The issue of ethnic profiling was tackled for the first time by activists from Ferrara with the 2019 video interview entitled "Beware of the ethnic profile", which contrasts the awareness of white boys who are not subject to this type of practice to the experiences lived by young people of different foreign origins and with different skin colors. The project then underwent a temporary suspension due to the emergency linked to the Covid-19 pandemic.

“We did two media monitoring in 2019 and 2020, immediately noticing how often non-white people were targeted during law enforcement checks”, explains Mohammad. “The focus of our work at the time, however, was not on ethnic profiling. We wanted to talk about the GAD area, a multi-ethnic neighborhood in Ferrara around the railway station often described by the press as problematic. After making a documentary on the GAD area, to show how people really live in that area and not how it is told by the media, we focused on the issue of ethnic profiling. First we documented ourselves and later we arrived at the collaboration with the anthropology department of the Goldsmiths University of London. From there the project started, with the awareness that the only way to show the problem is to collect the testimonies of the people who experience this practice firsthand".

The name of the project is a tribute to Yaya Yafa, a 22-year-old Guinean resident in Ferrara. On 21 October 2021 he lost his life on the third day of work at the Bologna Interport. After his death, a group of friends, together with Cittadini del Mondo, formed the Coordinamento per Yaya. This tragic event has made even more urgent the need to act against the discrimination affecting racialized people. From an initial collection of testimonies from people who have had experiences of ethnic profiling, the project entitled in memory of Yaya began to take shape.

During the first half of 2023, the activists of the Coordinamento per Yaya, Occhio ai media e Cittadini del Mondo - with the patronage of Goldsmiths College of London - organized and participated in workshops held both in Ferrara and London.

The first international conference on ethnic profiling was held on 28 April 2023, at the law department of the University of Ferrara, with the participation of the London-based monitoring group Account Hackney. The following day, at the headquarters of the Cittadini del Mondo association, a debate was held on racial profiling and a comparison between the Italian and English situations.

Collaboration and sharing of good practices with other national and international realities is perhaps the most important aspect of the Yaya Project, as underlined by Robert Elliott, a British citizen who has lived in Ferrara for forty years and is one of the founders of the Cittadini del Mondo association.

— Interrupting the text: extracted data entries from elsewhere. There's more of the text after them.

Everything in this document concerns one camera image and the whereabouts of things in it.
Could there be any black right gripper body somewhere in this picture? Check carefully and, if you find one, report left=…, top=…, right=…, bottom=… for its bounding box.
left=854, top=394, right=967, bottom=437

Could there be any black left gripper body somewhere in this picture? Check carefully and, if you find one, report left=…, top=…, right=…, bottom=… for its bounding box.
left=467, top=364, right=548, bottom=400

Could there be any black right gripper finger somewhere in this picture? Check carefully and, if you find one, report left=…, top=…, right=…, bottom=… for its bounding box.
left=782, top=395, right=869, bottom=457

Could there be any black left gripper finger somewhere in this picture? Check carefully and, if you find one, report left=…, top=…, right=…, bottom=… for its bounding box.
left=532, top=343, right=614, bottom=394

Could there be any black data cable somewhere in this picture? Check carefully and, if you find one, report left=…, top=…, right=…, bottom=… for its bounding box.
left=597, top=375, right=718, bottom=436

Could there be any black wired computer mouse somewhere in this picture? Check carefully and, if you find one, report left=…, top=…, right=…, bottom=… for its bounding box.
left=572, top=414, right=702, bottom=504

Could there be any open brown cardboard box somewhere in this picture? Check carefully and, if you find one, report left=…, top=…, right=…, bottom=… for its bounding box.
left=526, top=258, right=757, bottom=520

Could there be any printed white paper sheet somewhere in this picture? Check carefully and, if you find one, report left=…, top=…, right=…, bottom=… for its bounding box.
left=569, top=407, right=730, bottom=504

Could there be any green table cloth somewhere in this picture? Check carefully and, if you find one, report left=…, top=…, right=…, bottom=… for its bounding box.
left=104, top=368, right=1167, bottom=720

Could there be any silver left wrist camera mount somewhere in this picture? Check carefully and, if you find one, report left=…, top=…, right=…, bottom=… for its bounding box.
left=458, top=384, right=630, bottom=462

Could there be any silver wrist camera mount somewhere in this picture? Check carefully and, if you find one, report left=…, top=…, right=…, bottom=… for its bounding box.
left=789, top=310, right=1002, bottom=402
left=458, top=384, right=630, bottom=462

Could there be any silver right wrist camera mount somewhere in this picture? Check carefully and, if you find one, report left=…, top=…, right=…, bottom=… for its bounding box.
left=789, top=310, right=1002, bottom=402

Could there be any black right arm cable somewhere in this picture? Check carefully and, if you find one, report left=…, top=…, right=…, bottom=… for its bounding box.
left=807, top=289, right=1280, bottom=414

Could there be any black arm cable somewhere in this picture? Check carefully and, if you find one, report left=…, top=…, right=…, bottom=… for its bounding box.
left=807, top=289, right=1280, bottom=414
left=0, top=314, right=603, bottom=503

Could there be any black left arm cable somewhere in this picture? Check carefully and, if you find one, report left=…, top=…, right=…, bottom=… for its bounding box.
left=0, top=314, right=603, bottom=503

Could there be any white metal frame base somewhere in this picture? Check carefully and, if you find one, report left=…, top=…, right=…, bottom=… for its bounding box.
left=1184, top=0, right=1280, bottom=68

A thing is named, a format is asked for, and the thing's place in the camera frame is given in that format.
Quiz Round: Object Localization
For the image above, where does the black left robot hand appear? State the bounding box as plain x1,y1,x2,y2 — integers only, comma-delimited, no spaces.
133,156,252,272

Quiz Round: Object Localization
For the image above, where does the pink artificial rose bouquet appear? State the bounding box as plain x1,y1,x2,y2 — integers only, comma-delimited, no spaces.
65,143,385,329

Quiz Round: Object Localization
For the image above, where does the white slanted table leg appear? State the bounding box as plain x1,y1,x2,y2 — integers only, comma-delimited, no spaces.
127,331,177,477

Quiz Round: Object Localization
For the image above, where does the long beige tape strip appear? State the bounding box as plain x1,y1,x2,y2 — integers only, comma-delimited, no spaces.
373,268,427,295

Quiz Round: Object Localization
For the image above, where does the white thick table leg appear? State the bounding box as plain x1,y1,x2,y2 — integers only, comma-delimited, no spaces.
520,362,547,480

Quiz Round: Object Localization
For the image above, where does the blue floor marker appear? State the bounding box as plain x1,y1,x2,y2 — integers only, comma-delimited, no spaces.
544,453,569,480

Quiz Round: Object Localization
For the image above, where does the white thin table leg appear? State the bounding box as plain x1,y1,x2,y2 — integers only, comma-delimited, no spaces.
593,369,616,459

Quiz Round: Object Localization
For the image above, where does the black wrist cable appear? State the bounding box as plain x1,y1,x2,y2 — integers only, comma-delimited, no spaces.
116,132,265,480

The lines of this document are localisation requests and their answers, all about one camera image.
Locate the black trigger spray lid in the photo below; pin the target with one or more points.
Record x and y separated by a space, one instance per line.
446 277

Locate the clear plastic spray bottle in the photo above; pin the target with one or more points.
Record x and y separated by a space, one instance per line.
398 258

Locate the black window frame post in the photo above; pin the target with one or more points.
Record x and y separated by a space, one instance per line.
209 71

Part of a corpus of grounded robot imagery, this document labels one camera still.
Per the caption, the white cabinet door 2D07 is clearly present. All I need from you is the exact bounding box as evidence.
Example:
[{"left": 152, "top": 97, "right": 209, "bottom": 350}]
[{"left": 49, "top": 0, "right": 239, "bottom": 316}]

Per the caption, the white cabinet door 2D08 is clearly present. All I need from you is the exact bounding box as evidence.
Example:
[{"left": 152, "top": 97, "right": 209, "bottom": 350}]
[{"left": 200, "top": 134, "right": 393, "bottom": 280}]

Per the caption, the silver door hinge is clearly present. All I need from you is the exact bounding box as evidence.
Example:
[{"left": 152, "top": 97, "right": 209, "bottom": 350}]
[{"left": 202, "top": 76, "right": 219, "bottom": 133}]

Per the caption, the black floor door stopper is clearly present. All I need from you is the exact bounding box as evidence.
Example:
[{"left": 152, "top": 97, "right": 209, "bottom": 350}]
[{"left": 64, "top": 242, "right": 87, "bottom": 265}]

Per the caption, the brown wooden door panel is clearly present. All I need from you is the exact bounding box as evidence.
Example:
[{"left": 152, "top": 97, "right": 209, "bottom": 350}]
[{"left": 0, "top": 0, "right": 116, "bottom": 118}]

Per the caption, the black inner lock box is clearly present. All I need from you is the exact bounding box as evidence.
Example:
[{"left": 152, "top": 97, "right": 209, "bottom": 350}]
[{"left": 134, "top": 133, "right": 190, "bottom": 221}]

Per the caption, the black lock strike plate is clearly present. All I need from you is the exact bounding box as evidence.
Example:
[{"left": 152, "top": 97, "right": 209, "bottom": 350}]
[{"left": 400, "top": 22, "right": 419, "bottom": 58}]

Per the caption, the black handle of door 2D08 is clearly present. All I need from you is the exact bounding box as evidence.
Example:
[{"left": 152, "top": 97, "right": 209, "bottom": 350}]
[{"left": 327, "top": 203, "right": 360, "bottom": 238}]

“The goal of the international conference on April 28 and the workshop on April 29 that we organized in Ferrara was to launch the debate on racial profiling in Italy”, says Elliot. “I think we succeeded in a very solid and concrete way. The heart of these two days were the speeches of ACCOUNT members. Yolanda Lear, one of the London group's activists, told us that initially, when they attended meetings scheduled by the police to manage tensions between the community and the police, they were not taken seriously. The only way to not be treated like that again was to show up with stats and data. I believe that for the few realities that follow the issue of racial profiling in Italy it was a very important moment to listen to these testimonies. We hope we have laid the groundwork for a network to address this issue and give racialised people the support they need”.